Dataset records
========================================================================
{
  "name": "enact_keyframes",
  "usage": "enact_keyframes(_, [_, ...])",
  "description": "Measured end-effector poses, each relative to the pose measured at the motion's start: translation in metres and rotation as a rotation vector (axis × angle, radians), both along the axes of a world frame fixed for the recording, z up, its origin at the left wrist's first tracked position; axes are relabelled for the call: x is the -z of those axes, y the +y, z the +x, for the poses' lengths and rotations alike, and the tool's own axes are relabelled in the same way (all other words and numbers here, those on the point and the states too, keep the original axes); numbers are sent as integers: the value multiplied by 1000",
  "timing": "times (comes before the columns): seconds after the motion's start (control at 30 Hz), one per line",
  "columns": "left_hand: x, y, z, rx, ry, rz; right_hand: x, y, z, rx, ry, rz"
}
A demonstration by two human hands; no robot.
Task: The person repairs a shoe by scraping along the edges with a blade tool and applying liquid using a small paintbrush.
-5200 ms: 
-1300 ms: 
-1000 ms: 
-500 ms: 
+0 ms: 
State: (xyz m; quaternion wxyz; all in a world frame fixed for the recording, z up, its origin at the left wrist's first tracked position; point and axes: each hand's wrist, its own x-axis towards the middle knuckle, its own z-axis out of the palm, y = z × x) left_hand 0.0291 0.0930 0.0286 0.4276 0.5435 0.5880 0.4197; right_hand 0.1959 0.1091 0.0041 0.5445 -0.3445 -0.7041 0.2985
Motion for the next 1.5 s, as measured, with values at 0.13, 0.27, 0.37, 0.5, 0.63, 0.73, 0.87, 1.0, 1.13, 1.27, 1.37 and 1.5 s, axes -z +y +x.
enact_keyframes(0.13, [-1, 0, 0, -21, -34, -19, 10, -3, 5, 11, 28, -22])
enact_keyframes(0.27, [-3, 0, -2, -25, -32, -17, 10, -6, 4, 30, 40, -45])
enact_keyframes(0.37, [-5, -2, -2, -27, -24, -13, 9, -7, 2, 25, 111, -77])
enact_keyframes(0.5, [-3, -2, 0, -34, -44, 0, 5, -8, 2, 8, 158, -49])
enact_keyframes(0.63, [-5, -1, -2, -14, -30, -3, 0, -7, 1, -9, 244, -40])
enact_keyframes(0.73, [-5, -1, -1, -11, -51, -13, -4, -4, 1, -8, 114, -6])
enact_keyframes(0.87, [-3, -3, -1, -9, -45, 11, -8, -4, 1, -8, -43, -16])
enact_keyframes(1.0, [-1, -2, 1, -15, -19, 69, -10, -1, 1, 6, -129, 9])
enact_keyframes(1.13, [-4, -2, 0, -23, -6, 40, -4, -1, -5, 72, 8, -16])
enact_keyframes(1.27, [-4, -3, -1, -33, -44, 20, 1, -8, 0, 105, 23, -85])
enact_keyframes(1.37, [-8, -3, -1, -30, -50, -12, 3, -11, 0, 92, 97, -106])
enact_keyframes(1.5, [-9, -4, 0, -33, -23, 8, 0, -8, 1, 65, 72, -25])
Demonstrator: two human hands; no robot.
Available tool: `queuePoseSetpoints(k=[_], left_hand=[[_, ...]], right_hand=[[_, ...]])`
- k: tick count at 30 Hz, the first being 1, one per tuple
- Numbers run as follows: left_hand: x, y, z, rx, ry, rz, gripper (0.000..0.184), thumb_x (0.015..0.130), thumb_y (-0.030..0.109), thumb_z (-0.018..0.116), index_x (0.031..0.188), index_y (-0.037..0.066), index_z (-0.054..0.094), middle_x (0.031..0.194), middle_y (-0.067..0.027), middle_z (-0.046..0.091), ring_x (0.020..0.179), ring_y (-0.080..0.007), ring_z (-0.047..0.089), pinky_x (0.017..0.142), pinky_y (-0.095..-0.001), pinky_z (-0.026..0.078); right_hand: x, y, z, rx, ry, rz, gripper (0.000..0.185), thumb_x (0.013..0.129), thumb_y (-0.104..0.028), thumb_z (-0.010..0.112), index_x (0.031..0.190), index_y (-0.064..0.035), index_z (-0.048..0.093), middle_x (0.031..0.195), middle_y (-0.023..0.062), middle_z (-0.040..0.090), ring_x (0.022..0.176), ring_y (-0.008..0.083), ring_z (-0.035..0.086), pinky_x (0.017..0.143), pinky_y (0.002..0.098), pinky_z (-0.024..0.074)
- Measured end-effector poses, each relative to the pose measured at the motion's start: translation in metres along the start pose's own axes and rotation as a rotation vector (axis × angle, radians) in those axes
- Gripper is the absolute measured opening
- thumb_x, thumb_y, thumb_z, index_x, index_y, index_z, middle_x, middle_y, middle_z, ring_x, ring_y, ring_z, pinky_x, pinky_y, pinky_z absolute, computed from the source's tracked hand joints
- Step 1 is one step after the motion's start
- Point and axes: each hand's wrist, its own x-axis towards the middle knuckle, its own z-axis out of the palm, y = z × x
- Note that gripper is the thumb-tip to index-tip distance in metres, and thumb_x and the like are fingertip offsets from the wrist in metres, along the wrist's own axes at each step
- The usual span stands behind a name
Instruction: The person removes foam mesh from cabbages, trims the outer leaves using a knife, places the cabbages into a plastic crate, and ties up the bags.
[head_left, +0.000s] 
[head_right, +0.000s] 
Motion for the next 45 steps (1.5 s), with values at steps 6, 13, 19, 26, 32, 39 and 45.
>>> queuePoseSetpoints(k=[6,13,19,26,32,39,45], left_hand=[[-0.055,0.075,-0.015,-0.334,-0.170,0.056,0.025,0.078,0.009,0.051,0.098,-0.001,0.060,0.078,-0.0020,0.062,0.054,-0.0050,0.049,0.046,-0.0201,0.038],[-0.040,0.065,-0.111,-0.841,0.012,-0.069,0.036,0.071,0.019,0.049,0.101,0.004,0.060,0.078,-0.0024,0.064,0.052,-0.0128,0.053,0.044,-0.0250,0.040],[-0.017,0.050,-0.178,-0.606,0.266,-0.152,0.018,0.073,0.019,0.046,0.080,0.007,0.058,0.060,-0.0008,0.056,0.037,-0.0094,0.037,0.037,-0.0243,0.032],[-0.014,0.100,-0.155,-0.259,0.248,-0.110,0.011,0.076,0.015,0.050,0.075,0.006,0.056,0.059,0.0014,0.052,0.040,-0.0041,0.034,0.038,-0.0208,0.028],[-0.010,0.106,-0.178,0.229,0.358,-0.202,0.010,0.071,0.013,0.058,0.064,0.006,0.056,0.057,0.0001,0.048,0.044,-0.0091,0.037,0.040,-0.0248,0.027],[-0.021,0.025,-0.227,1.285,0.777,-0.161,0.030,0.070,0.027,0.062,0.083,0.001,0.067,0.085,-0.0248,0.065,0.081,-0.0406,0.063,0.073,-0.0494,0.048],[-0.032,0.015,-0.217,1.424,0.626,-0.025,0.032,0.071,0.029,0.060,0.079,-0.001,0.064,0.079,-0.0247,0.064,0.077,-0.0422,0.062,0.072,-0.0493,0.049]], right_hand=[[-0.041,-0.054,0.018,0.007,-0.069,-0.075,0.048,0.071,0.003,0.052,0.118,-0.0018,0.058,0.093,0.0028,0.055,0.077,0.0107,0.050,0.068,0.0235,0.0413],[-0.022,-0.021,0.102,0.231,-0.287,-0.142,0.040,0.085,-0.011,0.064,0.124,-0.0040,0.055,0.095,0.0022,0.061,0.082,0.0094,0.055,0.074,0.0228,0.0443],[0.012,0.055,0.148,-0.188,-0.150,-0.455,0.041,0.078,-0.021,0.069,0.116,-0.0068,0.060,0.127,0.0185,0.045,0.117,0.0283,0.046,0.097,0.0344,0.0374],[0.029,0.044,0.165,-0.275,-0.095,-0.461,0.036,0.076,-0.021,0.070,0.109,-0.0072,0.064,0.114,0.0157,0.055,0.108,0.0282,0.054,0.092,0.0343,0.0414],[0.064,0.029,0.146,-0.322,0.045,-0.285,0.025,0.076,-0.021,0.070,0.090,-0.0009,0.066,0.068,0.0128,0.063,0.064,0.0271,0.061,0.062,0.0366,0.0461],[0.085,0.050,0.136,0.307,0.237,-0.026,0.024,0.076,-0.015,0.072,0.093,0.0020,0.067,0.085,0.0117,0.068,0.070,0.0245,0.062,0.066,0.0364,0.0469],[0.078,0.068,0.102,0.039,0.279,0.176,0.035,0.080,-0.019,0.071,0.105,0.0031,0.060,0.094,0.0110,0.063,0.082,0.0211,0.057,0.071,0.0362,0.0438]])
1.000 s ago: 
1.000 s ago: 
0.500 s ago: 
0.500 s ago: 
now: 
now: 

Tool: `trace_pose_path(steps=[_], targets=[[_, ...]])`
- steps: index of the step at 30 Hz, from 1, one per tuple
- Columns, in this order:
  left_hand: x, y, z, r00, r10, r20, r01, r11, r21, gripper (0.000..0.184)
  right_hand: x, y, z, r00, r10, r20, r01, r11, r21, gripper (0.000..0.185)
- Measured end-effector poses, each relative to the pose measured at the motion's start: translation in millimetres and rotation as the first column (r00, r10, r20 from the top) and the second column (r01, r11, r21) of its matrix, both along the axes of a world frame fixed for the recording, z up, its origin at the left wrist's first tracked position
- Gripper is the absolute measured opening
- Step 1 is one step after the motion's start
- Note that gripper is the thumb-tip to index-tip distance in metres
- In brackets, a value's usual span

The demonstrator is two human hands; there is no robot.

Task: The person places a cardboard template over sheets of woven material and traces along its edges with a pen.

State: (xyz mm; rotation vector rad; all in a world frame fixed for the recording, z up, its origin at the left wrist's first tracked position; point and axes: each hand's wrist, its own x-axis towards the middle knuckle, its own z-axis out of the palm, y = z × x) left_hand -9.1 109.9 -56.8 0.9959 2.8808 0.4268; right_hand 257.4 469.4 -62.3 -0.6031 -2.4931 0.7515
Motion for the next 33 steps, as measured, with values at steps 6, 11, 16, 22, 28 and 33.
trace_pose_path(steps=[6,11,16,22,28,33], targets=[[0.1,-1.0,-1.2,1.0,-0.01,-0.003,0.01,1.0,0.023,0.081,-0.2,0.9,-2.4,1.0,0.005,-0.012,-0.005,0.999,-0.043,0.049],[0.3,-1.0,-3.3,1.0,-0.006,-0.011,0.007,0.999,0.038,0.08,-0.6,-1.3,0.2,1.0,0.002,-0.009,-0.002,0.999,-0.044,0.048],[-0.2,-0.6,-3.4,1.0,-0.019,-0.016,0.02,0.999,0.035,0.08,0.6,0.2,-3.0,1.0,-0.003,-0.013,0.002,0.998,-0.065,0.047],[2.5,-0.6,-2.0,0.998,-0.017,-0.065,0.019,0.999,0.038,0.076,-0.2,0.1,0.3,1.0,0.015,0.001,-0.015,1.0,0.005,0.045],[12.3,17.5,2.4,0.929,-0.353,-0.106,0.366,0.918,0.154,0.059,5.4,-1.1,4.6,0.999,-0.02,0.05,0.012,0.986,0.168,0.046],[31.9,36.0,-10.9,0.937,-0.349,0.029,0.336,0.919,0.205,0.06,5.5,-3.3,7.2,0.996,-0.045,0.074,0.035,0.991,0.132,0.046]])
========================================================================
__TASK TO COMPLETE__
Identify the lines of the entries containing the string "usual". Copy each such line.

__THE ANSWER__
- The usual span stands behind a name
- In brackets, a value's usual span

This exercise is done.